Ebola threatens food
August 15, 2014Ebola, which has claimed the lives of 1,145 people, now threatens to leave 1 million without food, according to the UN World Food Program (WEP). Road and port blocks imposed to help quarantine the deadly disease are also leading to soaring prices.
As more regional airlines suspend flights to Guinea, Liberia and Sierra Leone, the current situation is set to rapidly decline.
Fruit and vegetables have ceased to arrive in Guinea's capital of Conarky and in neighboring Sierra Leone and Libera, several markets have been closed.
As prices for staples such as rice increase by reports of 25 percent, many products from the southeastern Guinea remain unsold as no one wants to buy goods from the infected area.
Soaring prices have also hit Liberia after it closed down markets on its borders with neighboring infected countries.
Bushmeat hunters are also struggling after losing their livelihoods in the face of the worst ever Ebola outbreak. Some farmers have been forced to cut off their fields as bushmeat can carry the Ebola virus, leaving them unable to pay their rent.
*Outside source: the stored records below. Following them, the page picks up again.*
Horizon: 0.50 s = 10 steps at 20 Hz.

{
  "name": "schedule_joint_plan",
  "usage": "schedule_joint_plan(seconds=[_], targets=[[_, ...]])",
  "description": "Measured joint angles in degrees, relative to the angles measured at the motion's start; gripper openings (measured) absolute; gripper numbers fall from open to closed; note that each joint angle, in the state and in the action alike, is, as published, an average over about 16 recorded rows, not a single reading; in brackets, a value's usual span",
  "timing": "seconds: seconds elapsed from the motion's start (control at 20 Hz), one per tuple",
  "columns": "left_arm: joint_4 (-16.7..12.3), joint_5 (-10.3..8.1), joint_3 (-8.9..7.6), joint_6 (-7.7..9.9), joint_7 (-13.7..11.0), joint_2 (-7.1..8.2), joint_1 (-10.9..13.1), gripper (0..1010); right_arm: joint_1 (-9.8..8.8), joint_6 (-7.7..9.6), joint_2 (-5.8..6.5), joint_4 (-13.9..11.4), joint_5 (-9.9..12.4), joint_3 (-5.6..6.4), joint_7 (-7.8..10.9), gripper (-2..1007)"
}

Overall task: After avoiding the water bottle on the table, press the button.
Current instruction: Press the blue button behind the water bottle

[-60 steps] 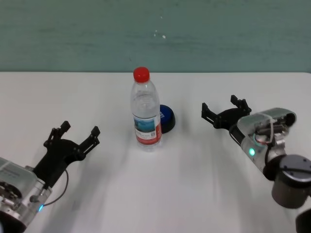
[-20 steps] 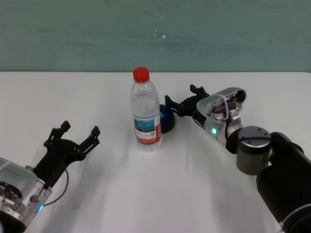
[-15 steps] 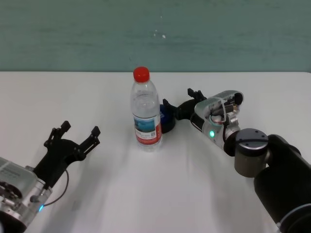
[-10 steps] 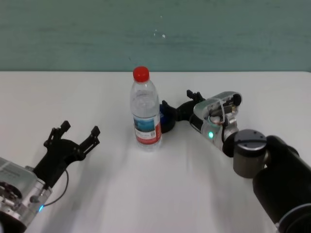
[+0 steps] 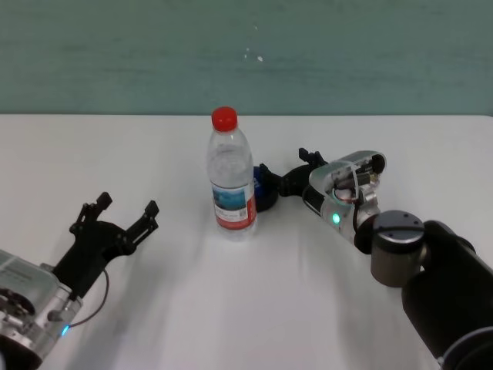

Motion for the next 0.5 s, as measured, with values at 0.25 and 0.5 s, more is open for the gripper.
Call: schedule_joint_plan(seconds=[0.25, 0.5], targets=[[0.0, 0.00, 0.00, 0.00, 0.0, 0.00, 0.0, 1010, -0.32, 0.08, 0.02, -0.2, 0.1, 0.12, -0.14, 1004], [0.0, 0.00, 0.00, 0.00, 0.0, 0.00, 0.0, 1010, -1.21, 0.15, 0.31, -2.2, -0.1, 0.21, -0.64, 1004]])
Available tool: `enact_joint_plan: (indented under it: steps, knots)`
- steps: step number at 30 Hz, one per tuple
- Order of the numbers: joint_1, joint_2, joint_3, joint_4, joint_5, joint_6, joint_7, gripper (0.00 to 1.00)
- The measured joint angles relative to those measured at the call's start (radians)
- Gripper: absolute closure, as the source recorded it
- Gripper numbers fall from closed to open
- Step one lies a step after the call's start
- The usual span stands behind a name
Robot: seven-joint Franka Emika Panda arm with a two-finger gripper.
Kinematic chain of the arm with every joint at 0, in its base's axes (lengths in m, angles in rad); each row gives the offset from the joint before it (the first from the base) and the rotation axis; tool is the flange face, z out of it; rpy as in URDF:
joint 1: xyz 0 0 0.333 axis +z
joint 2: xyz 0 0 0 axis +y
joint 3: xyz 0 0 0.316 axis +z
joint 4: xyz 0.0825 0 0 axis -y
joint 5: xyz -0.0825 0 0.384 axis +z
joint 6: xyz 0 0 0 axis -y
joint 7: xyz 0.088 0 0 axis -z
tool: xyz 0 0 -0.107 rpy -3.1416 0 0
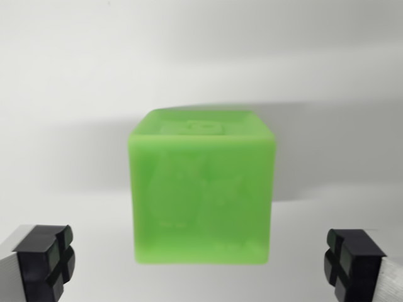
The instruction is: Stack cube
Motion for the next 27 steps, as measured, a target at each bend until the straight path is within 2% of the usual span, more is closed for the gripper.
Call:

On Thursday, Ivory Coast also blocked all access of ships from the four Ebola-afflicted countries to its port in Abidjan.
Like in 'wartime'
The WFP, which has already been providing aid to thousands of people, is planning food conveys to send to the impoverished Ebola-stricken countries, as part of a regional emergency operation.
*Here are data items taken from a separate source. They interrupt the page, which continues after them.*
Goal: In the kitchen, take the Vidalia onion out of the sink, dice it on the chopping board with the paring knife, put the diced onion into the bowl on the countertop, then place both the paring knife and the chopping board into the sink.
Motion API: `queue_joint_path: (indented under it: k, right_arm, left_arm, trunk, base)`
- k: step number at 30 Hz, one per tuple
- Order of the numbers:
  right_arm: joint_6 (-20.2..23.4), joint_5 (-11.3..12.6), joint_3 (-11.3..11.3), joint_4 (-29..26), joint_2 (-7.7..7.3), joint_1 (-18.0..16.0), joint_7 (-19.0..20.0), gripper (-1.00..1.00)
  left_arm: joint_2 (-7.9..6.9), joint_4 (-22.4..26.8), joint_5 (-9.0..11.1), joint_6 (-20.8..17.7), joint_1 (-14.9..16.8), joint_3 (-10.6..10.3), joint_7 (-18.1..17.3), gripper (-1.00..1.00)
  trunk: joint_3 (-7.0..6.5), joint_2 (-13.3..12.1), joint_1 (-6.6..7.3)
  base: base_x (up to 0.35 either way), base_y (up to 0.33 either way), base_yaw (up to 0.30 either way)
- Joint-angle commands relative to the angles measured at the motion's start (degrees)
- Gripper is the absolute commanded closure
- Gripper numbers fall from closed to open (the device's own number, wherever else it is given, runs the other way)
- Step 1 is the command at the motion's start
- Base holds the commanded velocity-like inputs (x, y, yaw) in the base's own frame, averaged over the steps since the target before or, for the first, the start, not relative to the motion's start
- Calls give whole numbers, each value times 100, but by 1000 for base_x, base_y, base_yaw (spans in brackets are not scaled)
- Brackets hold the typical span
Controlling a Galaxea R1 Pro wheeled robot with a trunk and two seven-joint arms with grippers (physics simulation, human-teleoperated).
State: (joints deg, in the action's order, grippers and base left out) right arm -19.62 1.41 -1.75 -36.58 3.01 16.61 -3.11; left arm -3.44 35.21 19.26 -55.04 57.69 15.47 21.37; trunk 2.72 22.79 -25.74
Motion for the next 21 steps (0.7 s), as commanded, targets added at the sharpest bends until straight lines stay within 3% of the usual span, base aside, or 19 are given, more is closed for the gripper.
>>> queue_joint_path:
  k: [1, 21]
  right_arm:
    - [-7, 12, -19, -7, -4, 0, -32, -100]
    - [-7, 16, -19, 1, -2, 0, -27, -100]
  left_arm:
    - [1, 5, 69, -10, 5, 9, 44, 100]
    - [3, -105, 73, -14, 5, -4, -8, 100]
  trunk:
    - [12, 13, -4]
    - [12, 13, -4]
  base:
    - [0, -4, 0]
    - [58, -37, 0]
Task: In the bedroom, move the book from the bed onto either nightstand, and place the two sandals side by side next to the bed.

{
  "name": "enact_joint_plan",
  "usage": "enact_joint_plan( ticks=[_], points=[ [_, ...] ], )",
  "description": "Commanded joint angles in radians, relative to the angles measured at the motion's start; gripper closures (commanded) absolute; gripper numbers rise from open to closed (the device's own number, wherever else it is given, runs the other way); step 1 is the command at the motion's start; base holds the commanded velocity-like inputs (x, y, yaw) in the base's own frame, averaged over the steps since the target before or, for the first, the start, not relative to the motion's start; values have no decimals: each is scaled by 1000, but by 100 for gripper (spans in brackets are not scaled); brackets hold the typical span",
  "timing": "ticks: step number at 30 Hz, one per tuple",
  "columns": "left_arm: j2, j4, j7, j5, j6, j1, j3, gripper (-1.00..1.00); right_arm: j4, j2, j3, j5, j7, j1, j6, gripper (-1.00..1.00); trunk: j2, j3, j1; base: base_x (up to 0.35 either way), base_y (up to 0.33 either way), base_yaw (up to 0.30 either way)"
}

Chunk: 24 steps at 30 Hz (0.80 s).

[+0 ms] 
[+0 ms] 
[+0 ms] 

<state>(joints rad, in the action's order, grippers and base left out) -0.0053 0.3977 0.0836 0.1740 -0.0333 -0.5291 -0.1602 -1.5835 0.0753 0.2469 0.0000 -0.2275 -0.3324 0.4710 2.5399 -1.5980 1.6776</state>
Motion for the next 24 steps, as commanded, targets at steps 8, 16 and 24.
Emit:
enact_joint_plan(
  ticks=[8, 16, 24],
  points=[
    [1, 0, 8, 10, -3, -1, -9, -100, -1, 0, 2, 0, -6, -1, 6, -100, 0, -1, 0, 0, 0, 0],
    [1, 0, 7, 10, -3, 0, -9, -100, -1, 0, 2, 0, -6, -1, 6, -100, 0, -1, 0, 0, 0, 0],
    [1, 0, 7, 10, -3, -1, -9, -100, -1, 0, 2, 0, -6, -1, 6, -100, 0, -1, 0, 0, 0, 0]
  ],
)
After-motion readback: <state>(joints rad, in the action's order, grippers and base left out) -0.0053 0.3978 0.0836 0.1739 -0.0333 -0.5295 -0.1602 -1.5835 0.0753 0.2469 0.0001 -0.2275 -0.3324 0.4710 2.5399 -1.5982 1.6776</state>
"It's a health crisis, but it has impacted food security," said WFP spokeswoman Fabienne Pompey.
In Geneva on Friday the medical charity, Doctors Without Borders (MSF) warned that the widespread outbreak could last another six months. The head of MSF, Joanne Liu said that more experts were needed in the hard-hit region.
"It is deteriorating faster, and moving faster, than we can respond to," Liu told reporters. "Like in a war time, we have a total collapse of infrastructure."
Liu said the world community needed to get the "upper hand" over the next six months.
At Ebola treatment centers, beds are continuing to fill up with patients faster than health workers can cope with, as scientists around the world race to provide a vaccine.